Start at the first line of the material below and retype each line through the one containing "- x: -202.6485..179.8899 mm", exactly.
*** Opening of Record excerpts ***
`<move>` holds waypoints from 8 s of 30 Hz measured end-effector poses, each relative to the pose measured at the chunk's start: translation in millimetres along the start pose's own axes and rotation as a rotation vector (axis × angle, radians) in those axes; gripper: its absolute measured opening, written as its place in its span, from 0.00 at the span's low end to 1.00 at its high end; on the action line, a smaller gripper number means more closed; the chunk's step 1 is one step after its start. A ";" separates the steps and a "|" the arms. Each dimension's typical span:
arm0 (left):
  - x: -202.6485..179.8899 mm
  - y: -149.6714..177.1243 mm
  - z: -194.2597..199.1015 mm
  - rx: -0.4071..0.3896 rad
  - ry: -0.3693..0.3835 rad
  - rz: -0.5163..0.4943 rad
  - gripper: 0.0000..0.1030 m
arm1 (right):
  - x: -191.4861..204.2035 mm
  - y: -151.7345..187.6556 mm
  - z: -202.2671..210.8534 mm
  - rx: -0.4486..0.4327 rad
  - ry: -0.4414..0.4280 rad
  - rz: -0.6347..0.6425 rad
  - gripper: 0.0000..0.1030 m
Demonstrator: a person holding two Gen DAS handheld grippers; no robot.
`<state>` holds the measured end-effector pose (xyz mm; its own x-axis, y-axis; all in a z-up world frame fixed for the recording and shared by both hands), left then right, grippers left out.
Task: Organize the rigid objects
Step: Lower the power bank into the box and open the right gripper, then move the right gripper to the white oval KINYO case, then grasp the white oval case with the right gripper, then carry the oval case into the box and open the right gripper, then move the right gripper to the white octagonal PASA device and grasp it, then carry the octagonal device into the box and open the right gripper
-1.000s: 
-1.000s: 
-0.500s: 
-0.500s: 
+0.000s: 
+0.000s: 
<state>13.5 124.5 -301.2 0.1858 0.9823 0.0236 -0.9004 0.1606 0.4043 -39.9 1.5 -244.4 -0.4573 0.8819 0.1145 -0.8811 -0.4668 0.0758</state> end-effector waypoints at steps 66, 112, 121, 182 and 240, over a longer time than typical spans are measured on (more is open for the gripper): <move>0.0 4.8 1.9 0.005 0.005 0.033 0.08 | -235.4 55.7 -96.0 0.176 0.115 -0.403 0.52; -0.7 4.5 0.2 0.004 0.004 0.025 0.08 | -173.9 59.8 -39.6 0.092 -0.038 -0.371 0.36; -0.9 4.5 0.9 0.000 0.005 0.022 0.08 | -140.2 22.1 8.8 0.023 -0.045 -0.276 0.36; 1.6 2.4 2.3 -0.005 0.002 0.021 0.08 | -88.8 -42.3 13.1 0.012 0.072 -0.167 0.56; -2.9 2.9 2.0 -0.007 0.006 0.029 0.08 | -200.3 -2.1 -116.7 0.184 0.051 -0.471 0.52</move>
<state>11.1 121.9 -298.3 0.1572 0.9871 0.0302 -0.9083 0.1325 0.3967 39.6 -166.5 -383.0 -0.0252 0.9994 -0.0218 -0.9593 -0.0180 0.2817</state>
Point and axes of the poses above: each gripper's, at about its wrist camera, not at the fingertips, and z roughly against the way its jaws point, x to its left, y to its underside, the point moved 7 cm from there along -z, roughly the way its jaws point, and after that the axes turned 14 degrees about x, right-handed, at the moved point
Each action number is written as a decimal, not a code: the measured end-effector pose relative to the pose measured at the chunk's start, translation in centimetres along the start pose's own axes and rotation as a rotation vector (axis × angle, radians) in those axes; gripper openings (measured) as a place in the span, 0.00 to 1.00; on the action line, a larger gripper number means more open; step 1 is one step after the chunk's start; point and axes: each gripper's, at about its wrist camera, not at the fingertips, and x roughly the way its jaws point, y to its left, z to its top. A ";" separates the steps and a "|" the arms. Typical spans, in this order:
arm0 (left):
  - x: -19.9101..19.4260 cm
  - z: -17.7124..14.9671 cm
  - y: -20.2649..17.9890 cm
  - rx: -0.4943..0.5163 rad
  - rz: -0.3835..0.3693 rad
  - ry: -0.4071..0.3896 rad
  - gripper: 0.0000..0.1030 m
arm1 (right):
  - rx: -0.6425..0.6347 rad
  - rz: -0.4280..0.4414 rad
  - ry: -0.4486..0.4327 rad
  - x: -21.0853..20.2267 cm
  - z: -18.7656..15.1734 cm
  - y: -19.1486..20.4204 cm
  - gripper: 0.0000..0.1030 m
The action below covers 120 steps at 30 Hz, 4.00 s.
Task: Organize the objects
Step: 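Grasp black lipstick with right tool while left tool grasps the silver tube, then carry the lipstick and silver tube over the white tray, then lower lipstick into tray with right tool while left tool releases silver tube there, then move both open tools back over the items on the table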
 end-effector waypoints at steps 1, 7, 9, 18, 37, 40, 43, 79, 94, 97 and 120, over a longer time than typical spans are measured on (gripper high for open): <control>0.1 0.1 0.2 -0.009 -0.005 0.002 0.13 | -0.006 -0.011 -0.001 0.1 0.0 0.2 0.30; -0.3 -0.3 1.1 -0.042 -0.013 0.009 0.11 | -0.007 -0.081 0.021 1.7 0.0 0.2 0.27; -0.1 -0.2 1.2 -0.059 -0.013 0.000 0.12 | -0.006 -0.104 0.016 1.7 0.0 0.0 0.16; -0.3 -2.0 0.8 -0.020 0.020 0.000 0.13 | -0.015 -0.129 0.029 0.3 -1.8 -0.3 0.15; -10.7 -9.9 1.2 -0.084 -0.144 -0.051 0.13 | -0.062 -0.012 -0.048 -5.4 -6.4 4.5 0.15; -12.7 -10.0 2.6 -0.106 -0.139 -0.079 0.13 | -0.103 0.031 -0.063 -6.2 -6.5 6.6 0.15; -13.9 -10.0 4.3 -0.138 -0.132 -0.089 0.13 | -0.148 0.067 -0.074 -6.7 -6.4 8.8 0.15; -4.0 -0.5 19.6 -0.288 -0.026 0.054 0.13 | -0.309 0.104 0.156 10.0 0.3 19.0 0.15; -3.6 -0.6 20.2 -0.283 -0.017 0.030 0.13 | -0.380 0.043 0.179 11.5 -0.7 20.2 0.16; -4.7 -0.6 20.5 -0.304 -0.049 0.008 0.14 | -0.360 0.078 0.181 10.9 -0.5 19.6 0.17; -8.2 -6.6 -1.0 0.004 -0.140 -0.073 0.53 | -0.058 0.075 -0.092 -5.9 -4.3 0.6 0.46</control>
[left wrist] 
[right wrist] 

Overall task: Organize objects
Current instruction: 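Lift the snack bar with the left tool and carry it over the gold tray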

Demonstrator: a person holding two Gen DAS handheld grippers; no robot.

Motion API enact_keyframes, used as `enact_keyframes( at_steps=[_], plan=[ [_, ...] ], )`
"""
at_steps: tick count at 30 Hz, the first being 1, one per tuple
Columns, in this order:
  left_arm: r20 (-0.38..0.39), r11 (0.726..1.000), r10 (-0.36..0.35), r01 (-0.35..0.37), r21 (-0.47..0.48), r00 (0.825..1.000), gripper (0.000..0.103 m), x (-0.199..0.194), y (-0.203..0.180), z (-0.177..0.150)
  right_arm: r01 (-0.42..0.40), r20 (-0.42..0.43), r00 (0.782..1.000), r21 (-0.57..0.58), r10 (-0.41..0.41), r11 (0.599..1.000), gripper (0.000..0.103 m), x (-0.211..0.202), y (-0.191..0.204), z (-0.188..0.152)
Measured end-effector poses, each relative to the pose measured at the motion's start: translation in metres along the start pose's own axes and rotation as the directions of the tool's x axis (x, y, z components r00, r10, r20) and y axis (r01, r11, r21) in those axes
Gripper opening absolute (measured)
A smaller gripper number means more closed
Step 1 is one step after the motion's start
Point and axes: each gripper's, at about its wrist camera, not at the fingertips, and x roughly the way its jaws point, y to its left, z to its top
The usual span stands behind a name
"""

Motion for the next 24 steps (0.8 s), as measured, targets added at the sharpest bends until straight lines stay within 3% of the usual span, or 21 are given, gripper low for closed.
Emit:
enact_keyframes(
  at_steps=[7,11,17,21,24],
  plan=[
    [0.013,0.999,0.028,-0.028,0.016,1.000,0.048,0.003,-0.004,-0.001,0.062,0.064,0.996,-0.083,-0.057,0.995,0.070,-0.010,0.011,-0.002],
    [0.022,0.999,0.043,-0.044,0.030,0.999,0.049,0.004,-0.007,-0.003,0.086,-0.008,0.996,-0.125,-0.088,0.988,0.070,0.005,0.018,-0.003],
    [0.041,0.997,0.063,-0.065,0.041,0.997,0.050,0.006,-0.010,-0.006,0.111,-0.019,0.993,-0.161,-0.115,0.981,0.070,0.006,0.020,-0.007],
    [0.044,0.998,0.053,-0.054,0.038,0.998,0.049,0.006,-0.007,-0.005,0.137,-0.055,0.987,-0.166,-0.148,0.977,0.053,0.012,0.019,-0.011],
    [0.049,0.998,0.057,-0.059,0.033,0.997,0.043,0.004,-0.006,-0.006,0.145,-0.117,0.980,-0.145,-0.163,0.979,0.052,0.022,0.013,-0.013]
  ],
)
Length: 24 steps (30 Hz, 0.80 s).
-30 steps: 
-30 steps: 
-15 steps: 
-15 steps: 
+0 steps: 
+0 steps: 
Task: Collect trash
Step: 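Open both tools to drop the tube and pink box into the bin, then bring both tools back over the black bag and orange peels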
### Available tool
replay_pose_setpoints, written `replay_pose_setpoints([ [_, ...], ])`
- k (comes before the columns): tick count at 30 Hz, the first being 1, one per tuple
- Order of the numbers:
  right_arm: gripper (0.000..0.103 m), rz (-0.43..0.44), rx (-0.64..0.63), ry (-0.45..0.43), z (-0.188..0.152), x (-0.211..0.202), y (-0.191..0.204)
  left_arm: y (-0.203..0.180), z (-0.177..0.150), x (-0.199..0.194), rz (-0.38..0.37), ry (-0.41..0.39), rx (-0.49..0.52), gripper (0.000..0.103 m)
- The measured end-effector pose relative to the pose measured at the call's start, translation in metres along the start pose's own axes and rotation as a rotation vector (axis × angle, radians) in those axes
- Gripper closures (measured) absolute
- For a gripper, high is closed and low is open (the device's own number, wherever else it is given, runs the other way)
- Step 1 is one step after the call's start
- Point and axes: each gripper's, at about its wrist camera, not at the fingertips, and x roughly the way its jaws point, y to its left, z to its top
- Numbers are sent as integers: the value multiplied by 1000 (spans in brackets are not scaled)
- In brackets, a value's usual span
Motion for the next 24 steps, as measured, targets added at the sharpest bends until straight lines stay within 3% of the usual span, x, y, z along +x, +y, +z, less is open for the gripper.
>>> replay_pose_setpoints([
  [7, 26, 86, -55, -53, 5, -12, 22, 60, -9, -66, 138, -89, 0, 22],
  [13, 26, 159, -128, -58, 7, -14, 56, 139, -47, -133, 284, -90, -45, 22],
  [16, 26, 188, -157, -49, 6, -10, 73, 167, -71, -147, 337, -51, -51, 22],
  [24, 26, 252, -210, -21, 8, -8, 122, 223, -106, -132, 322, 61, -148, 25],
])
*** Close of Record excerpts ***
Output below
`<move>` holds waypoints from 8 s of 30 Hz measured end-effector poses, each relative to the pose measured at the chunk's start: translation in millimetres along the start pose's own axes and rotation as a rotation vector (axis × angle, radians) in those axes; gripper: its absolute measured opening, written as its place in its span, from 0.00 at the span's low end to 1.00 at its high end; on the action line, a smaller gripper number means more closed; the chunk's step 1 is one step after its start. A ";" separates the steps and a "|" the arms. Each dimension's typical span:
arm0 (left):
  - x: -202.6485..179.8899 mm

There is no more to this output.